Whatever intangible Greg is trying to capture here, I would contend that it is different than excellence. The craftsmanship, precision and quality he speaks of, and rejects, is more in line with our normal definition of excellence. Excellence is the exact perspective being transcended.

If we use ”care” in this way as our standard, with a priority on the respect of those raw materials, it could sound a little wooden. We don’t normally think of ministry in terms of raw materials. But let’s use it anyway just as a frame of reference. In church, our raw materials would be the anointed word (ministry in sermons and in songs), the congregation (receiving ministry), and the volunteer teams (ministers). Our respect should equally apply to all three areas. We don’t exhaust one for the sake of the other. That’s exactly where the excellence mantra goes off the rails.

Our end result is discipleship or Christ-likeness. The end game is not this particular service, or mix, or light cue. That’s too short-sighted. The true end game is discipleship.

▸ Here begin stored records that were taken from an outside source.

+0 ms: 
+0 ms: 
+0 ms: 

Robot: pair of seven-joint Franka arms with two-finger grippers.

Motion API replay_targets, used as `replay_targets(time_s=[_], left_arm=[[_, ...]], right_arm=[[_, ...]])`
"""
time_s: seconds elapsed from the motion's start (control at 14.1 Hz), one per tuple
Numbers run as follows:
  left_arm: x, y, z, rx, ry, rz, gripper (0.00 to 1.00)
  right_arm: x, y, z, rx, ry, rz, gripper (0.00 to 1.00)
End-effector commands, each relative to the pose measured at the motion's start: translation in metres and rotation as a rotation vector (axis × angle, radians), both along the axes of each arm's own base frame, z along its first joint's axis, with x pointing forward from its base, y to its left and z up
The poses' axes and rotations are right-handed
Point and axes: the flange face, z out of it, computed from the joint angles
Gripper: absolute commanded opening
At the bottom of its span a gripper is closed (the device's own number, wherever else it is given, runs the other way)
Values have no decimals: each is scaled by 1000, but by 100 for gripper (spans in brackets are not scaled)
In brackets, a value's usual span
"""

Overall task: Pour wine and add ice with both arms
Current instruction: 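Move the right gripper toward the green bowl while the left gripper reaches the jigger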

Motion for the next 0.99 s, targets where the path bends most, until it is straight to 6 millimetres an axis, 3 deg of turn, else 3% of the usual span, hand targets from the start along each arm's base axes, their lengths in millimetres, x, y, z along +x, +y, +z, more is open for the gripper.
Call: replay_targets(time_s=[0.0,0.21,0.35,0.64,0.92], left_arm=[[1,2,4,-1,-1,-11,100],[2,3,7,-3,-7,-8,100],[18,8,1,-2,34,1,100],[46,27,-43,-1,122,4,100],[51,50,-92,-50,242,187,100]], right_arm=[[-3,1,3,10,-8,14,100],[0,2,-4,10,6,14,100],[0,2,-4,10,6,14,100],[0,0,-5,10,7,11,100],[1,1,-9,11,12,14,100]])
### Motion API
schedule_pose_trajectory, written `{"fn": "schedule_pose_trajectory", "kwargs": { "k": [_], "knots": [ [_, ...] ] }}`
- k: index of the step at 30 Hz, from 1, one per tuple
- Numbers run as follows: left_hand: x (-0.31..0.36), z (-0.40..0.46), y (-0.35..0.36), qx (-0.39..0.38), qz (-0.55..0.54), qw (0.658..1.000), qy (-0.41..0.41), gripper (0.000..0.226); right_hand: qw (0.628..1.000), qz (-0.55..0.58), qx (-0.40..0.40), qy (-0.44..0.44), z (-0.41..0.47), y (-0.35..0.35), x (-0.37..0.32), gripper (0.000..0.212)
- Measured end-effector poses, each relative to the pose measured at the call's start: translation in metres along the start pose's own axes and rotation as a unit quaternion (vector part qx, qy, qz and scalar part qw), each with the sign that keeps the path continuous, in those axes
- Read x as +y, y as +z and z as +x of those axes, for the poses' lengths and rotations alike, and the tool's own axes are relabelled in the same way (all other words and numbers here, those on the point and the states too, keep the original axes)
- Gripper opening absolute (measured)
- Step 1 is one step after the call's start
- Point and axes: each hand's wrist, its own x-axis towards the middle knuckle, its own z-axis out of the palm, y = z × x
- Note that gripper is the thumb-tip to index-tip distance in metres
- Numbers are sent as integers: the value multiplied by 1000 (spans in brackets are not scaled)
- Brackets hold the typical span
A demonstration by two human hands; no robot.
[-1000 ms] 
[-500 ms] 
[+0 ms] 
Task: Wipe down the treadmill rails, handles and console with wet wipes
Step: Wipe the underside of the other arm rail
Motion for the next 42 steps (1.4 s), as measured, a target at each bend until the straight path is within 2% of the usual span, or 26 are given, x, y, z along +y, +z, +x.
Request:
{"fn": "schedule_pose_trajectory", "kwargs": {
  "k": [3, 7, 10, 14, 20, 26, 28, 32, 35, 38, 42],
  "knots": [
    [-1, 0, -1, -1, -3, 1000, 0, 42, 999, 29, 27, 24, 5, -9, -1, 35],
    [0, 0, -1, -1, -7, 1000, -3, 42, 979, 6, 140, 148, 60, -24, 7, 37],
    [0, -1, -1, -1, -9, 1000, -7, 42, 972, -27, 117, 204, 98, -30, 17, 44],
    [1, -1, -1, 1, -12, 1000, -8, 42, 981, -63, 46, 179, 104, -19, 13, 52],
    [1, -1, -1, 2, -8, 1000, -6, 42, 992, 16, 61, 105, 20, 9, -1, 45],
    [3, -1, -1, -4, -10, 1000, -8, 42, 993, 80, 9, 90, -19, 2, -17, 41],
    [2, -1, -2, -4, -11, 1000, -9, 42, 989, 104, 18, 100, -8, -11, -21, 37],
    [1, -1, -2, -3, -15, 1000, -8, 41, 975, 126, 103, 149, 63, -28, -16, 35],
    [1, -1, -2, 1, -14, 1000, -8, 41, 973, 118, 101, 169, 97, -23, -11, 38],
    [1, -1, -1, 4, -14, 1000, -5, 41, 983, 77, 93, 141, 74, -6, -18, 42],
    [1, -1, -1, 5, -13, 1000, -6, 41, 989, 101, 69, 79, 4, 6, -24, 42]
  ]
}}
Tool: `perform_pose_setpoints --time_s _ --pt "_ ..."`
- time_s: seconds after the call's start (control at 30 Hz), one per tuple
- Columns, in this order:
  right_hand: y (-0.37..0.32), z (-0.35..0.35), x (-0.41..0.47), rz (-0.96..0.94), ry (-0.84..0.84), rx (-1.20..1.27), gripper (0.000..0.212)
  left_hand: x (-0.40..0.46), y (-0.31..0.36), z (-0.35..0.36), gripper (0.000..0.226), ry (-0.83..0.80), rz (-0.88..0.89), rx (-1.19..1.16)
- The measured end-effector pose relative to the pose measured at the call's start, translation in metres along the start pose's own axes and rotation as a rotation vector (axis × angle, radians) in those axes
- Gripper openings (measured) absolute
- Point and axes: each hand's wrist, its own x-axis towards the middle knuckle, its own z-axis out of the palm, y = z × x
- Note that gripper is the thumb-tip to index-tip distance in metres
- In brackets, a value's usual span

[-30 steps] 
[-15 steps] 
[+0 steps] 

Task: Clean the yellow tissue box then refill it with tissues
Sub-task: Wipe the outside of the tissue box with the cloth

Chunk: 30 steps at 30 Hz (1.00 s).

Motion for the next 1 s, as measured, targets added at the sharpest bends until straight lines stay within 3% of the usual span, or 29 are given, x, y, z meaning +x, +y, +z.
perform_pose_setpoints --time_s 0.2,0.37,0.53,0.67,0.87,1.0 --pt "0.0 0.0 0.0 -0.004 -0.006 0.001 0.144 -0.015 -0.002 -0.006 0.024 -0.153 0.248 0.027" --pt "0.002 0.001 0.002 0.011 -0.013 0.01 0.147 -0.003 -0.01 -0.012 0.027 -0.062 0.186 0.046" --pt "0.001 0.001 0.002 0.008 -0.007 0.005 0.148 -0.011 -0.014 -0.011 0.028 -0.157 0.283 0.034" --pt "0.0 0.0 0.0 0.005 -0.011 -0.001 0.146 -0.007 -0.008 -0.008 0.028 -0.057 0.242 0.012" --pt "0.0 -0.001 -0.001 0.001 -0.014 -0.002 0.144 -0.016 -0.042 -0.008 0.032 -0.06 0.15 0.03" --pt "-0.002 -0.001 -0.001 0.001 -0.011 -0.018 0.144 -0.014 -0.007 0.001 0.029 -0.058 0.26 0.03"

Care = deep respect for the ministry, the ministers, and those receiving ministry; and a respect for the end result which is Christ-likeness. Care is an abiding respect for everyone involved with a focus on our true end game.

We know we’re getting it right when our execution is beyond what is necessary or noticed because that moves us into the realm of worship. It is that worship that transforms us into the image of Christ.

So, if a volunteer asks, “Why should I do it that way? Why does it matter?”

Because we care. We care deeply for and respect the Word and worship we are facilitating, we care deeply for and respect the people who need God’s touch today, and we care deeply for and respect our fellow ministers, those in the trenches beside us. 

Care corrects the misguided notion of striving for something great while using people to get there. 

Care is better than excellence. 

 

2 thoughts on “Better Than Excellence

  1. I do believe that care is better than excellent. When you build someone up by showing them you love and respect them, they’ll will serve in a way that shows love and respect in return.

  2. Nice. I think perhaps “care” and “worship” can be interchanged on some level here. I do my best because I love Jesus and just as a 20-something spends hours making a present for his girlfriend and isn’t burned out by it because it’s motivated by love, so I can do the same. Motivated by love, we can do our best. Motivated by perfection we burn ourselves out to do what is impossible for us.